**Problem to solve**
Find the line holding "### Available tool" in the entries below. Give it again exactly, along with every line after it up to and including the line holding "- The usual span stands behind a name".

(Dataset excerpts)
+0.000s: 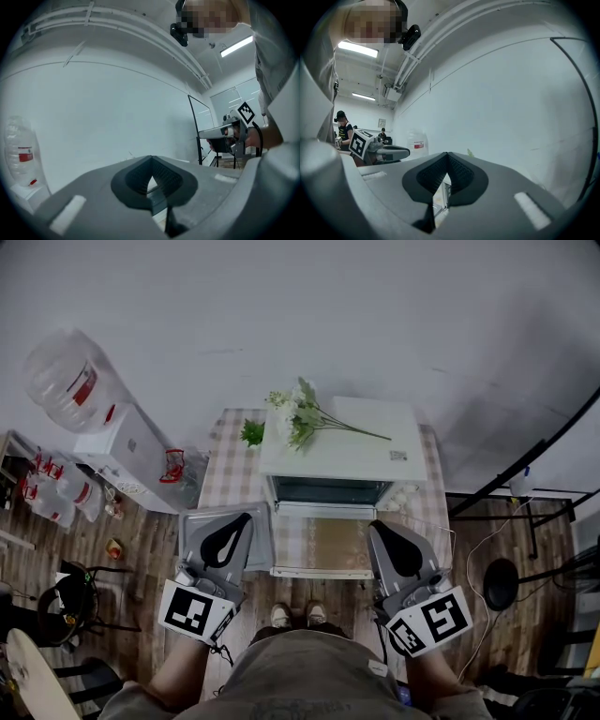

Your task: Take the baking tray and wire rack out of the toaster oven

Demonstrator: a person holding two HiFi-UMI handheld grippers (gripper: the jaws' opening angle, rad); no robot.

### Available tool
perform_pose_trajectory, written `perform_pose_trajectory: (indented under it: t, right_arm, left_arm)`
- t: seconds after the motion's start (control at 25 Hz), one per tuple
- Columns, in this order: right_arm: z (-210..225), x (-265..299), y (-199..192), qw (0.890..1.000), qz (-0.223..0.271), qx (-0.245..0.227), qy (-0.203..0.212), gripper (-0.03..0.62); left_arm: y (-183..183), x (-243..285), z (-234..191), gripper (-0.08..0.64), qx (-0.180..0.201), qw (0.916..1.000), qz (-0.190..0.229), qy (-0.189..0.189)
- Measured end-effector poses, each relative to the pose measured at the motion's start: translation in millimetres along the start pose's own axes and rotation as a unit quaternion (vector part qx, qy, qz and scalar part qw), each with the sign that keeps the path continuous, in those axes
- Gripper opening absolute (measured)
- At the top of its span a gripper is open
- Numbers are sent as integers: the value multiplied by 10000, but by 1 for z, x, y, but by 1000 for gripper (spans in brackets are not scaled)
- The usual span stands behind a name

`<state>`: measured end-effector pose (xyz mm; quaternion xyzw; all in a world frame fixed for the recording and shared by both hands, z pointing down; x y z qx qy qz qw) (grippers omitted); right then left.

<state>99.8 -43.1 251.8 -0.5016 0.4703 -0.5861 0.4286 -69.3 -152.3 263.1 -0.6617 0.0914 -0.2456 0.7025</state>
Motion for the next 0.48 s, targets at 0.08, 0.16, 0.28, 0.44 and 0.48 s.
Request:
perform_pose_trajectory:
  t: [0.08, 0.16, 0.28, 0.44, 0.48]
  right_arm:
    - [0, 3, -1, 10000, -2, 11, -12, 26]
    - [-1, 6, 0, 10000, -21, 4, -18, 26]
    - [-2, 10, 0, 10000, -35, -30, -11, 26]
    - [-2, 16, -1, 10000, -42, -43, -4, 26]
    - [-2, 18, -2, 10000, -44, -46, -3, 26]
  left_arm:
    - [0, 2, -1, 0, -1, 10000, -7, -36]
    - [0, 3, -4, 0, -5, 10000, -15, -50]
    - [1, 5, -6, 0, 5, 10000, -13, -57]
    - [0, 8, -9, 0, 37, 10000, 38, -78]
    - [0, 8, -9, 0, 46, 9999, 57, -87]
Point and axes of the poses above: the fingertips, and each gripper's own axes: x forward along the fingers, z to its right, y out of its top, the point moved 2 cm from there along -x, backward along the fingers, and after that the axes turned 9 degrees about -z, right-handed, at the moved point
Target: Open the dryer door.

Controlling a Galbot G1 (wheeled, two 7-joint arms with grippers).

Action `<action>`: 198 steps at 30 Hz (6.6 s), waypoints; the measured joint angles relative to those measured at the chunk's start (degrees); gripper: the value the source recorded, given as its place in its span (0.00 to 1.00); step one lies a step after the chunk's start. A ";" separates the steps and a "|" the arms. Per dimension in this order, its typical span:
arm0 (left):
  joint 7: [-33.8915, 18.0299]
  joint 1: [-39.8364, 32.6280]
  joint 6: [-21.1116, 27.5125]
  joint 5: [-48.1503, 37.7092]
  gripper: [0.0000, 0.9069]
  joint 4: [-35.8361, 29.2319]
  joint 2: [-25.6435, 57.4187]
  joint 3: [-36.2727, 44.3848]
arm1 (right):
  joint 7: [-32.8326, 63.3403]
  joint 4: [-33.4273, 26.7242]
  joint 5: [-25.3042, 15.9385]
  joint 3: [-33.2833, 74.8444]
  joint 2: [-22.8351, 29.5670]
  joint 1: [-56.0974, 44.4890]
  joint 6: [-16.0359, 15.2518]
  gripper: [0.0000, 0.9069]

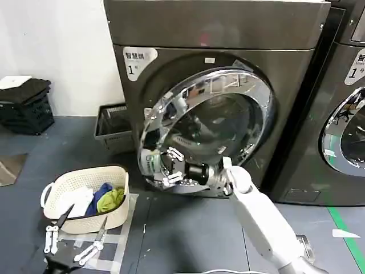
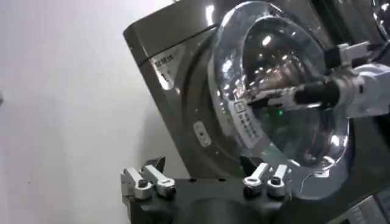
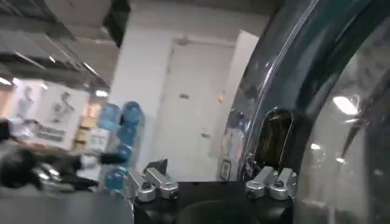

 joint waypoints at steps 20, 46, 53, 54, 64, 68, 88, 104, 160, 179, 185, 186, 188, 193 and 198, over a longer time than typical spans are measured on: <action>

**Worked solution**
### Available tool
perform_pose_trajectory, written `perform_pose_trajectory: (indented under it: t, right_arm, left_arm)`
- t: seconds after the motion's start (control at 25 Hz), one per tuple
- Columns, in this order: right_arm: z (-210..225), x (-265..299), y (-199..192), qw (0.890..1.000), qz (-0.223..0.271), qx (-0.245..0.227), qy (-0.203..0.212), gripper (-0.03..0.62); left_arm: y (-183..183), x (-243..285), z (-234..191), gripper (-0.08..0.64), qx (-0.180..0.201), qw (0.916..1.000), qz (-0.190..0.229), qy (-0.189..0.189)
- Measured end-effector poses, each relative to the pose measured at the motion's start: translation in millimetres along the start pose's own axes and rotation as a unit quaternion (vector part qx, qy, qz and scalar part qw), each with the sign that keeps the path continuous, in those axes
- Gripper opening absolute (measured)
- At the top of its span a gripper is open
- Numbers are sent as integers: the value multiplied by 10000, but by 1 for z, x, y, but by 1000 for gripper (spans in brackets are not scaled)
- The usual span stands behind a name

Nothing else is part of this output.